Currently >95% of pathogenic variants for vEDS can be detected by sequence analysis (and there are other genetic tests for some rare variants). But that’s not 100% so there is always a chance for vEDS symptoms and no identifiable genetic cause. That’s why clinical consequences > tissue phenotype > genetic variants.

Also, there are overlapping EDS types that exhibit vascular-like symptoms on other genes than COL3A1. For example, a COL1A1 mutation leading to an overlap between classical and vEDS.
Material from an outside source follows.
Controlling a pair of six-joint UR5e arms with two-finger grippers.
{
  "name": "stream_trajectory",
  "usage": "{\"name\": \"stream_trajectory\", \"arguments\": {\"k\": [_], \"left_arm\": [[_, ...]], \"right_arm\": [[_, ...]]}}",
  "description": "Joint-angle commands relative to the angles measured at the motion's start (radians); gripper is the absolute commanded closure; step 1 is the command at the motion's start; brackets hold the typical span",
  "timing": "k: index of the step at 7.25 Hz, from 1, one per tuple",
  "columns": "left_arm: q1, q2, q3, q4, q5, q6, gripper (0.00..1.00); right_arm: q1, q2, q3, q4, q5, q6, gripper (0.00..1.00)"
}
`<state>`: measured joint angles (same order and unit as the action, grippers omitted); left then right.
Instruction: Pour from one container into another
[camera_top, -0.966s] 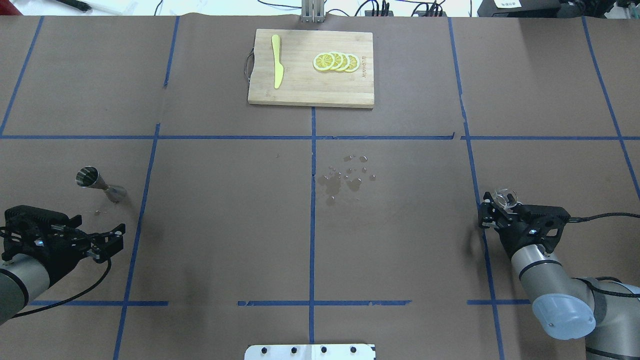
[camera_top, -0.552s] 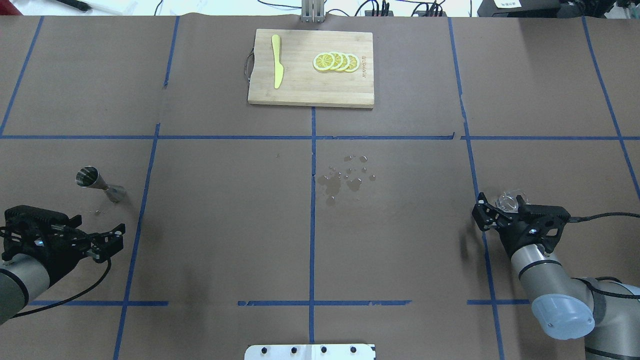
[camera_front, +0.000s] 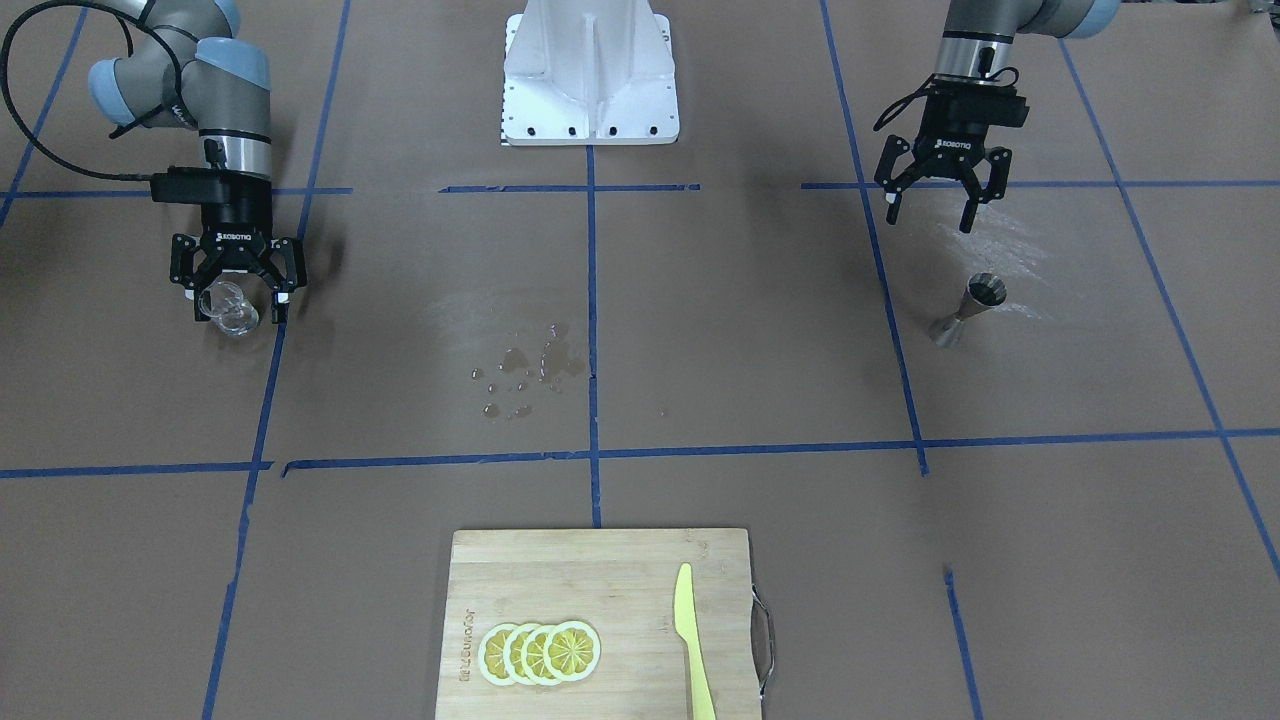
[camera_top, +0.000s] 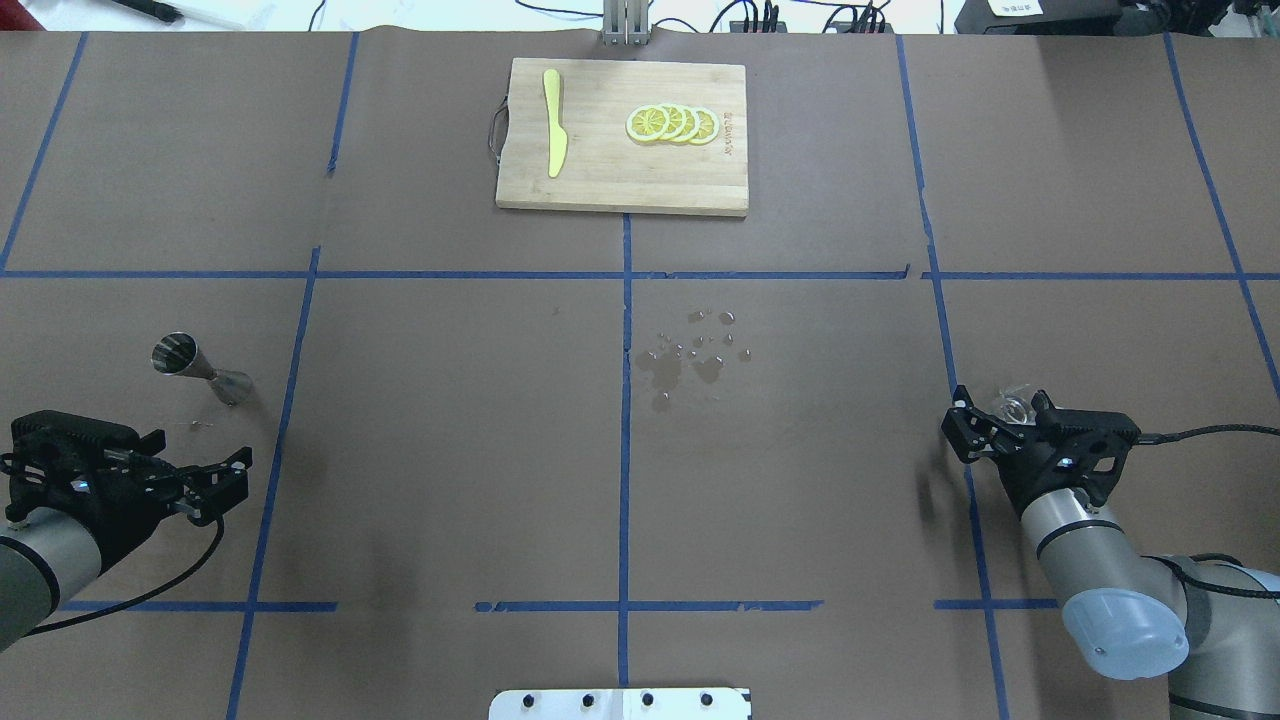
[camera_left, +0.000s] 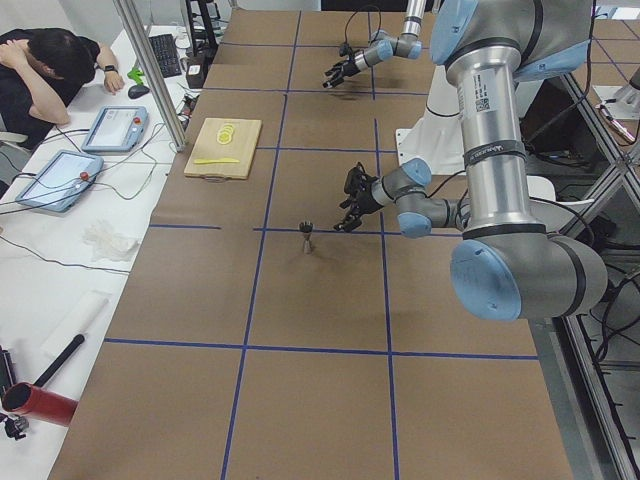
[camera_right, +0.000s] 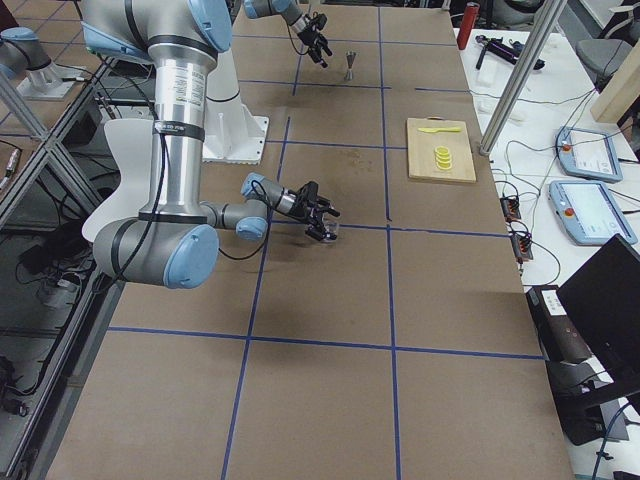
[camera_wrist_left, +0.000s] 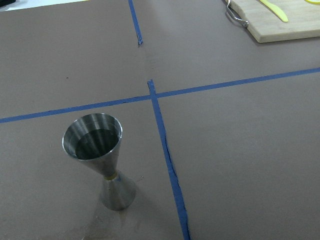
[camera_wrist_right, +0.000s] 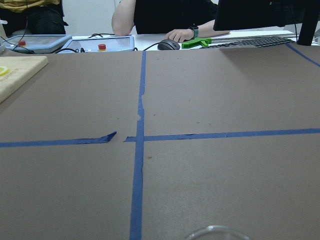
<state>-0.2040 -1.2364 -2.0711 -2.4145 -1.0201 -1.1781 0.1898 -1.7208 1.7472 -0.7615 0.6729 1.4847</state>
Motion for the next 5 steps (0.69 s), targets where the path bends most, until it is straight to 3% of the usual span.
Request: {"name": "stream_trajectory", "arguments": {"k": [1, 5], "left_arm": [[0.000, -0.005, 0.000, 0.000, -0.001, 0.000, 0.00], [0.000, -0.009, -0.003, 0.000, -0.003, 0.002, 0.00]], "right_arm": [[0.000, -0.008, 0.000, 0.001, 0.001, -0.003, 0.00], [0.002, -0.019, 0.024, 0.001, 0.010, -0.003, 0.00]]}}
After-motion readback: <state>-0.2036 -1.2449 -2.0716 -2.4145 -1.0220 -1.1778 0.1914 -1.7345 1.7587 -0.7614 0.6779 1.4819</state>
De Paepe A, Malfait F. The Ehlers-Danlos Syndrome, a disorder with many faces. Clin Genet 2012; 82; 1-11.

19

Q

Do you think all cases of HEDS are genetic mutations vs. autoimmune?

A

So far the working hypothesis is that there are direct genetic causes for the different EDS types. Also, there is no clear vs. in what you’re asking. Quite a few autoimmune diseases can be linked to genetic mutations (e.g. there are epidemiological studies that give a 65% chance for inheritability of osteoarthritic hands), but those often imply polygenic inheritance.

20

Q

Do you feel like a cure or better treatment options can come from these findings?

A

Assuming you are talking about point mutations in TNXB that affect severity of an EDS phenotype, the answer is no. Finding the genetic basis for a disease does sadly not translate into curative approaches. Otherwise it would be very easy to deal with negative consequences of aneuploidies (e.g. trisomies). In the case of structural extracellular matrix proteins like Tenascin-X it’s very hard to think about therapeutic/curative approaches since it’s a protein that fulfills its function by being at the right time at the right place in the right amount. There is no enzyme that can be blocked by a small molecule or a receptor that needs to be activated, so it doesn’t fall within what’s currently possible with pharmaceutical intervention. Fixing a “broken” or supplementing “missing” Tenascin-X in the entire connective tissue is something for which no technology exists.